Aim of the task:
From the line below that contains "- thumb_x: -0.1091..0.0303" to the line that contains "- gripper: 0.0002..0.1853", repeat every line exactly, both ends included, and nothing else.

Source data:

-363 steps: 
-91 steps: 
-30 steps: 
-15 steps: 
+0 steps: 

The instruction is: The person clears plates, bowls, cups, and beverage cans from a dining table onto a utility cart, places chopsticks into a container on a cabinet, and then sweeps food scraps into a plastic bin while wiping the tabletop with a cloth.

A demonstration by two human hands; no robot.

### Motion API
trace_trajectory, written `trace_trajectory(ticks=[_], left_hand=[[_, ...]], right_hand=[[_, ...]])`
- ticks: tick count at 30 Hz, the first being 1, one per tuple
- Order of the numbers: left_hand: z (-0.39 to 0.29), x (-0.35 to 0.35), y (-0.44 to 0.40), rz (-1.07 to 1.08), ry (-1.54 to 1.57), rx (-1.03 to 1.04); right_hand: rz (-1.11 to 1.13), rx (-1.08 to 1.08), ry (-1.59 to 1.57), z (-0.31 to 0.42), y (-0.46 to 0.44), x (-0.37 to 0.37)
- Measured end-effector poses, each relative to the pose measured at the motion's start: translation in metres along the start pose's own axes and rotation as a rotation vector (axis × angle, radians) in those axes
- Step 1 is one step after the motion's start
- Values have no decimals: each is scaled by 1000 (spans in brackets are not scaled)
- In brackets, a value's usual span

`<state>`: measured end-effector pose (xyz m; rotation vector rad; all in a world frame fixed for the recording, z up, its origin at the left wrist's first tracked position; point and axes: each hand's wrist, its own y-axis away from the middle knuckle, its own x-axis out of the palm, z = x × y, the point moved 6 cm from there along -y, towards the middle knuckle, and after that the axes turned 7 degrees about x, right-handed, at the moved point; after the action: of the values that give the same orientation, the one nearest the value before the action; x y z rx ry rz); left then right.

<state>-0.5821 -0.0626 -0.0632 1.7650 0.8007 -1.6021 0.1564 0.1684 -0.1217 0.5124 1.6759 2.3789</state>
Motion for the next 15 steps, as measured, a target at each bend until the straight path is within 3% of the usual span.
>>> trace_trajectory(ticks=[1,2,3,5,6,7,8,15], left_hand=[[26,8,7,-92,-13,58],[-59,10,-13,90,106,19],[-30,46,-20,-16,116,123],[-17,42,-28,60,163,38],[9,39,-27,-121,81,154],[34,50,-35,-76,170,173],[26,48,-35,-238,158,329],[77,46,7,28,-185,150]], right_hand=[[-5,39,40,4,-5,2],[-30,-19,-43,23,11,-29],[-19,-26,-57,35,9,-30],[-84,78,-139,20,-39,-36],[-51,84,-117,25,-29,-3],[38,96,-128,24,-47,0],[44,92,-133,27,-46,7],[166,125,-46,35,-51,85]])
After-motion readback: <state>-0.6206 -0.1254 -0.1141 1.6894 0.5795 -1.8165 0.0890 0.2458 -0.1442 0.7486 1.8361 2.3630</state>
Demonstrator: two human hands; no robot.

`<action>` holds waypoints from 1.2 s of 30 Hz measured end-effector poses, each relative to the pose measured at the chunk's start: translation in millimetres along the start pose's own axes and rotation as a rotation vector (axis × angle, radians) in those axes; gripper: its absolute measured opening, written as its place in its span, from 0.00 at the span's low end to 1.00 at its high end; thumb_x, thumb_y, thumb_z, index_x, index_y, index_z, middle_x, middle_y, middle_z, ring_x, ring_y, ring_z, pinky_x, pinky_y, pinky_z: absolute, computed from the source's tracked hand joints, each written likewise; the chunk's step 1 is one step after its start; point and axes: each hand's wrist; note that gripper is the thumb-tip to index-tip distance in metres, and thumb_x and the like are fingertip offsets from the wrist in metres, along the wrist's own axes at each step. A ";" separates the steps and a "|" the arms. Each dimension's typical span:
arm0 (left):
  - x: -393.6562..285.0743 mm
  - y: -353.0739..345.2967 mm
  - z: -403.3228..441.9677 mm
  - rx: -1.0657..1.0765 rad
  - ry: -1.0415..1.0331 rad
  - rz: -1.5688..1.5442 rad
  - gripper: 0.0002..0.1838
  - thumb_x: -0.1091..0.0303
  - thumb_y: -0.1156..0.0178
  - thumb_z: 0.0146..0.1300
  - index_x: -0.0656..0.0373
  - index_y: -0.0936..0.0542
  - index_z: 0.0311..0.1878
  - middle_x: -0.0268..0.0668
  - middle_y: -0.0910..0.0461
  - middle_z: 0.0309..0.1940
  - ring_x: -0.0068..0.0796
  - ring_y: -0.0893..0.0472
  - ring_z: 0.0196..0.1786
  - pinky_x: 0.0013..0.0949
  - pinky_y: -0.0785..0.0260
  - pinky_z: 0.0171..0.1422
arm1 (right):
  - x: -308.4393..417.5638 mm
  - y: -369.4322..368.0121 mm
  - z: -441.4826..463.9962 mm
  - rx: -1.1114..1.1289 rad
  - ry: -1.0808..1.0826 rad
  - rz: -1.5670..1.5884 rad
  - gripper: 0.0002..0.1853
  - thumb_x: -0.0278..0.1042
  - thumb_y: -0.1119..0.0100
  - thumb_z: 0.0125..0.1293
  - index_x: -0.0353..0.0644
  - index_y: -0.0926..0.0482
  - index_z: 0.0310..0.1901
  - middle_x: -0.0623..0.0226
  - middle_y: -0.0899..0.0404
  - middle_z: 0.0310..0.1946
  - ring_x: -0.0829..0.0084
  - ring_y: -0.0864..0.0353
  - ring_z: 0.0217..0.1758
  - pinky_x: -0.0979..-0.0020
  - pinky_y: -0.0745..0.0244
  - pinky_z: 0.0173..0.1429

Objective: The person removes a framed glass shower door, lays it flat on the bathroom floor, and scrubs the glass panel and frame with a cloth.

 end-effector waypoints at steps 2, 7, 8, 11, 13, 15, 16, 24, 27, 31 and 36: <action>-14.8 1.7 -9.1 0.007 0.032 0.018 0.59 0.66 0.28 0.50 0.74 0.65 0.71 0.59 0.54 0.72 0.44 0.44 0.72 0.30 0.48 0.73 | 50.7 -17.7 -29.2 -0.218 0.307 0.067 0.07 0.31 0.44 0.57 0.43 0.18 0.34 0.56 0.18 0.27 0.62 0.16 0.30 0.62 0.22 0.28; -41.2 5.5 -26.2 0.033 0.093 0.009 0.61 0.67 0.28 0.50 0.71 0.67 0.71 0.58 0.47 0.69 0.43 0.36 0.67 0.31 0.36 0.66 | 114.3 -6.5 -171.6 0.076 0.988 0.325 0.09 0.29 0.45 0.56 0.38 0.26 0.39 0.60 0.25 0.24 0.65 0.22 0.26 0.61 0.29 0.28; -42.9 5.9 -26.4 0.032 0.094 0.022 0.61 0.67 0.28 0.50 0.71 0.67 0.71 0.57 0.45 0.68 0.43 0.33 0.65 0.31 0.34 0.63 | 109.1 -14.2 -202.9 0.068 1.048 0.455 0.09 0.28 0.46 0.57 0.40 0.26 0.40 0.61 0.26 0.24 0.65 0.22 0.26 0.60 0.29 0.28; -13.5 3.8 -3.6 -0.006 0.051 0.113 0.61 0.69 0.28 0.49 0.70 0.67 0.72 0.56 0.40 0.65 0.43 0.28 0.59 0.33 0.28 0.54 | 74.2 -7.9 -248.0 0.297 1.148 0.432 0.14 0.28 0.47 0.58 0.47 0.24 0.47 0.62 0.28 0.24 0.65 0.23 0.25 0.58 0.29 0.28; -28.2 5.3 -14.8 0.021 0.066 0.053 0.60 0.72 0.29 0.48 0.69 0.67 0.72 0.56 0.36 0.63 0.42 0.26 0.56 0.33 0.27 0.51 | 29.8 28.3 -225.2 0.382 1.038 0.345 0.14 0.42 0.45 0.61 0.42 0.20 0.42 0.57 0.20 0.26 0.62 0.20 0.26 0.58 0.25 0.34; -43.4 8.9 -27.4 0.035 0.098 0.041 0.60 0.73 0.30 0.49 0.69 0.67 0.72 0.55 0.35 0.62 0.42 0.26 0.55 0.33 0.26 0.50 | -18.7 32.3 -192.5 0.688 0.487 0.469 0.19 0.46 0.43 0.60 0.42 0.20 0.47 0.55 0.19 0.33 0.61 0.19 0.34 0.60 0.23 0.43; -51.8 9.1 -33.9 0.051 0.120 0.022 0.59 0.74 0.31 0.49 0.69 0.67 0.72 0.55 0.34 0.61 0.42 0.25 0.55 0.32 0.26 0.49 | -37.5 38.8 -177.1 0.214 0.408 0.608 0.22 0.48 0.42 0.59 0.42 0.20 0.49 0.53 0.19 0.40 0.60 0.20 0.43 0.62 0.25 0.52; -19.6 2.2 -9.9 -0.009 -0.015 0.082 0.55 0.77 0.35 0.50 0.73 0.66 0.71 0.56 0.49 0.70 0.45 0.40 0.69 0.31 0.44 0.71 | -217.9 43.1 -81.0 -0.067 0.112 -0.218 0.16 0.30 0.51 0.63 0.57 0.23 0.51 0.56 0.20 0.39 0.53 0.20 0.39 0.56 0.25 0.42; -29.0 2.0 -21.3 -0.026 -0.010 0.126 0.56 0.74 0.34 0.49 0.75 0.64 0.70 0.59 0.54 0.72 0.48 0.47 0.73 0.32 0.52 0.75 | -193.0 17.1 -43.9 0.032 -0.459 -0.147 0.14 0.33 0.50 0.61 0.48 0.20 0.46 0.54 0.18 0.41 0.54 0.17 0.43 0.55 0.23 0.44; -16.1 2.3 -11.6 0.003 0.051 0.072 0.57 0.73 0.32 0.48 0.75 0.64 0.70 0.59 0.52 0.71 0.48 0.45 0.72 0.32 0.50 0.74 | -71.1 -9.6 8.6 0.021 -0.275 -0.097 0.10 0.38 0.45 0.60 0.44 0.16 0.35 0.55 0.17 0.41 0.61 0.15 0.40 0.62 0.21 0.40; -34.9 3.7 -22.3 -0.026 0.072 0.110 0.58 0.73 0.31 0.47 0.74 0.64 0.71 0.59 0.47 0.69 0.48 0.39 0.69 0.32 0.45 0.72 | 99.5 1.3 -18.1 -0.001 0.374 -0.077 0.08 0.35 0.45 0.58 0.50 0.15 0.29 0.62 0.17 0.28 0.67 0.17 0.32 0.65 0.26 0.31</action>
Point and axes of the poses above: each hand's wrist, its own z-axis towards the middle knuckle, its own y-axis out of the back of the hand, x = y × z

Written solution:
  - thumb_x: -0.1091..0.0303
  - thumb_y: -0.1156..0.0178
  - thumb_z: 0.0146..0.1300
  - index_x: -0.0656..0.0373
  - index_y: -0.0936..0.0542
  - index_z: 0.0311..0.1878
  - middle_x: -0.0268..0.0668
  - middle_y: -0.0910..0.0461
  - middle_z: 0.0309..0.1940
  - ring_x: -0.0068..0.0796
  - ring_y: -0.0893..0.0472
  - ring_z: 0.0196..0.1786
  - pinky_x: 0.0013..0.0949
  - pinky_y: -0.0785..0.0260
  - pinky_z: 0.0171..0.1422
arm1 (right):
  - x: -308.4393..417.5638 mm
  - y: -369.4322..368.0121 mm
  - z: -441.4826..463.9962 mm
  - rx: -1.1114..1.1289 rad
  - ry: -1.0808..1.0826 rad
  - rz: -1.5670..1.5884 rad
  - gripper: 0.0002..0.1853

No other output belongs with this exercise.